Standard participant-level sedentary time and bout pattern variables were then calculated based on the activPAL data, CHAP-child data, and 100 cpm data [37,38,39]. These variables included total sedentary time (minutes/day), breaks from sedentary time (number/day), time spent in sedentary bouts lasting ≥ 30 min (minutes), mean sedentary bout duration (mean of all sedentary bouts; minutes), usual bout duration (the bout duration in minutes at which 50% of sedentary time was accumulated; minutes [40]), and alpha (an individual’s distribution/slope of sedentary bout lengths based on a power law function; unitless, lower values reflect more time in prolonged bout lengths [41]).
Statistical analyses
The statistical analyses aimed to evaluate the CHAP-child model in the testing dataset.

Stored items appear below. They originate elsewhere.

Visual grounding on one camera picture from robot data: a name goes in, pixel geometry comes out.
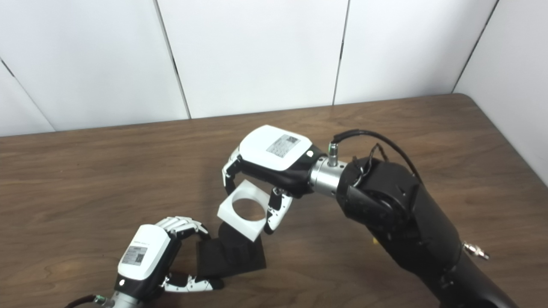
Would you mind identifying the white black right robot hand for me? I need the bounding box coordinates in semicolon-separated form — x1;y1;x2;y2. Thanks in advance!
222;124;328;235

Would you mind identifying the black peg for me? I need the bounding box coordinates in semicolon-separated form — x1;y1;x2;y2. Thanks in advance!
196;222;267;278

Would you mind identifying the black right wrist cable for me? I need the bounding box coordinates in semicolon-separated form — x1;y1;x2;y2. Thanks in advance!
332;130;424;184

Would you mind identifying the white square piece with hole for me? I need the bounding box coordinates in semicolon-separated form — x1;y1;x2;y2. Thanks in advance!
217;180;271;242

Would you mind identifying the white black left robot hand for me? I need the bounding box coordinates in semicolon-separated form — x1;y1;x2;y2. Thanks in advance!
113;216;224;300

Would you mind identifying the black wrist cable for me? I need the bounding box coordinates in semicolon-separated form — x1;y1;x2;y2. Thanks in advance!
64;294;101;308
332;130;424;184

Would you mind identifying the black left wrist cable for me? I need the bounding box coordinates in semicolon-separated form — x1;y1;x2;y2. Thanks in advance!
64;294;101;308

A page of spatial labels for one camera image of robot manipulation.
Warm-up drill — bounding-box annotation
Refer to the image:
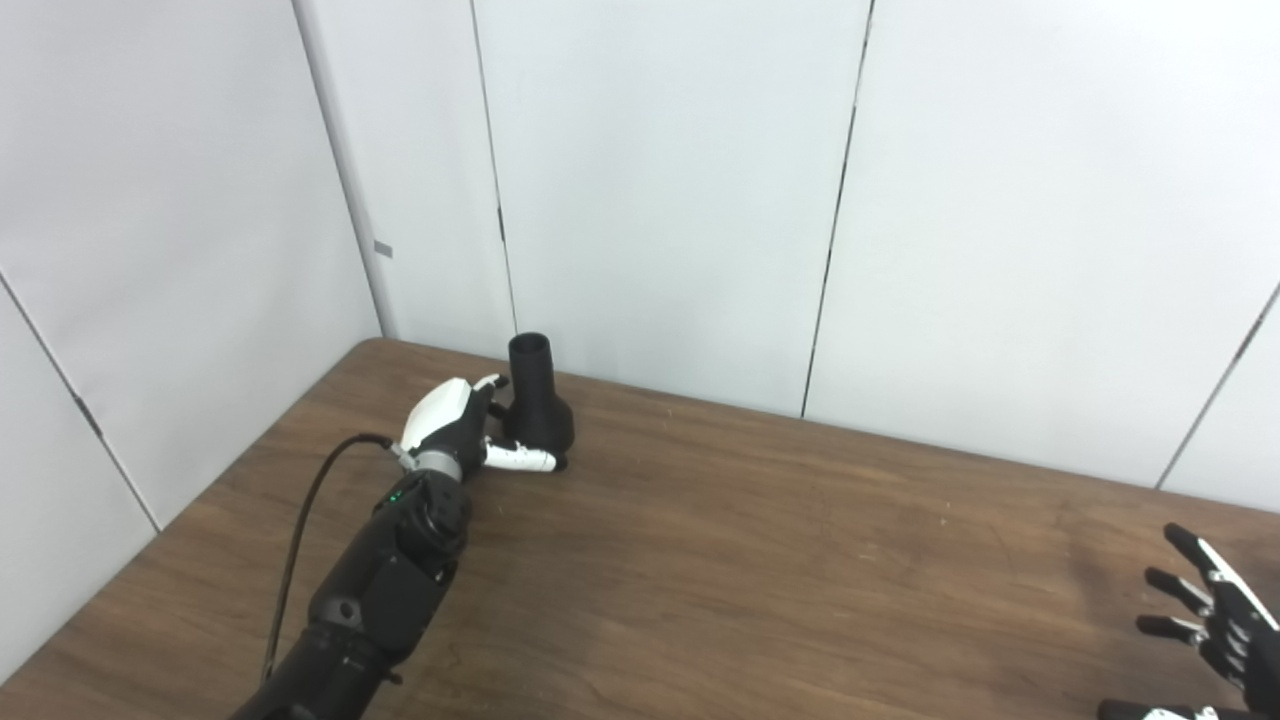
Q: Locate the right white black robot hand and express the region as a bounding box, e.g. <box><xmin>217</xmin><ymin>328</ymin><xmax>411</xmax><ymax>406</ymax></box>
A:
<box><xmin>1097</xmin><ymin>522</ymin><xmax>1280</xmax><ymax>720</ymax></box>

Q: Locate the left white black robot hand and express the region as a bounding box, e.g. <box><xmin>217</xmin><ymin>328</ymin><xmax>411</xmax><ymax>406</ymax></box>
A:
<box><xmin>390</xmin><ymin>373</ymin><xmax>569</xmax><ymax>481</ymax></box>

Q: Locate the black nozzle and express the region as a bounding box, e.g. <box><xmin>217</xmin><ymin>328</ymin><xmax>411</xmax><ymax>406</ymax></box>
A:
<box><xmin>500</xmin><ymin>332</ymin><xmax>576</xmax><ymax>473</ymax></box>

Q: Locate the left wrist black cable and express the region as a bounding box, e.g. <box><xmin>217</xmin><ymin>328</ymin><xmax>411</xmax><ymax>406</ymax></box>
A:
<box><xmin>262</xmin><ymin>433</ymin><xmax>396</xmax><ymax>681</ymax></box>

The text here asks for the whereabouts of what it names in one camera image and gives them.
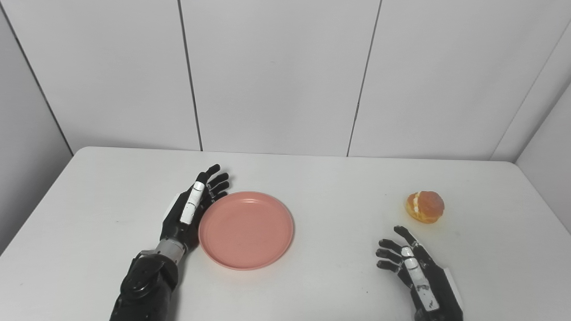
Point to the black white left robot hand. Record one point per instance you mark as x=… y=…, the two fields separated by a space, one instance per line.
x=180 y=229

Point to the cream puff pastry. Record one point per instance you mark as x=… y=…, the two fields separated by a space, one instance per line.
x=426 y=206

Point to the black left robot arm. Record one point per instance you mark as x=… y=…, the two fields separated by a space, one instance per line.
x=142 y=290

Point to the pink round plate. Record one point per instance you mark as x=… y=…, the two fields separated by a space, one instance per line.
x=245 y=231

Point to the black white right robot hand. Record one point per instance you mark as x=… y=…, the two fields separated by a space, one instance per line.
x=439 y=294

Participant characteristics were summarized using descriptive statistics and compared between study samples (training, model selection, and testing) using two-sample t-tests for continuous variables and chi-square tests for categorical variables.
The epoch-level analyses involved the full testing dataset of 84 participants and did not employ additional wear time criteria. To assess epoch-level agreement (i.e., 10-s labels of sitting or non-sitting), CHAP-child was compared against activPAL using sensitivity, specificity, balanced accuracy (mean of sensitivity and specificity), positive predictive value (PPV), and negative predictive value (NPV). Each metric was calculated for each participant-season. Means and standard deviations (SD) were computed across participant-seasons. To assess agreement between CHAP-child and activPAL for classifying sit-to-stand transitions, sensitivity and PPV were calculated using the transition pairing method with a 1-min lag time tolerance [42]. This approach was used due to the rare occurrences of sit-to-stand transitions relative to sitting and non-sitting. The 1-min lag threshold was selected to still give credit to CHAP-child predictions that were within 1 min of the true transition as measured by activPAL, as we believed most investigations would not require accuracy timing of < 1 min. All epoch-level classification metrics were compared between sexes and across seasons.
For analyses of participant-season level sedentary pattern variables, inclusion was limited to days with ≥ 8 h of simultaneous monitor wear and participant-seasons with ≥ 3 such days. This was done to reflect data exclusion approaches commonly used in applied studies of device-measured physical activity and sedentary time, which aim to capture a reliable representation of the participant’s activity [23, 43]. Sixty-five of the 84 participants in the testing dataset met these inclusion criteria, contributing 127 participant-seasons. To assess participant-season level agreement, the sedentary variables based on CHAP-child and the 100 cpm cut-point were compared against activPAL. Performance evaluations were focused on bias (i.e., mean difference), mean absolute error (MAE), mean absolute percent error (MAPE), Spearman correlation coefficients, and concordance correlation coefficients (CCC) [44]. All correlation coefficients were interpreted as small (≤ 0.40), moderate (0.41–0.60), large (0.61–0.80), or very large (0.81–1.0) [45]. MAPEs < 25% were judged as minimally acceptable, though there are not clear guidelines for judging these values and lower values are desirable. All statistical analyses were performed in R [46].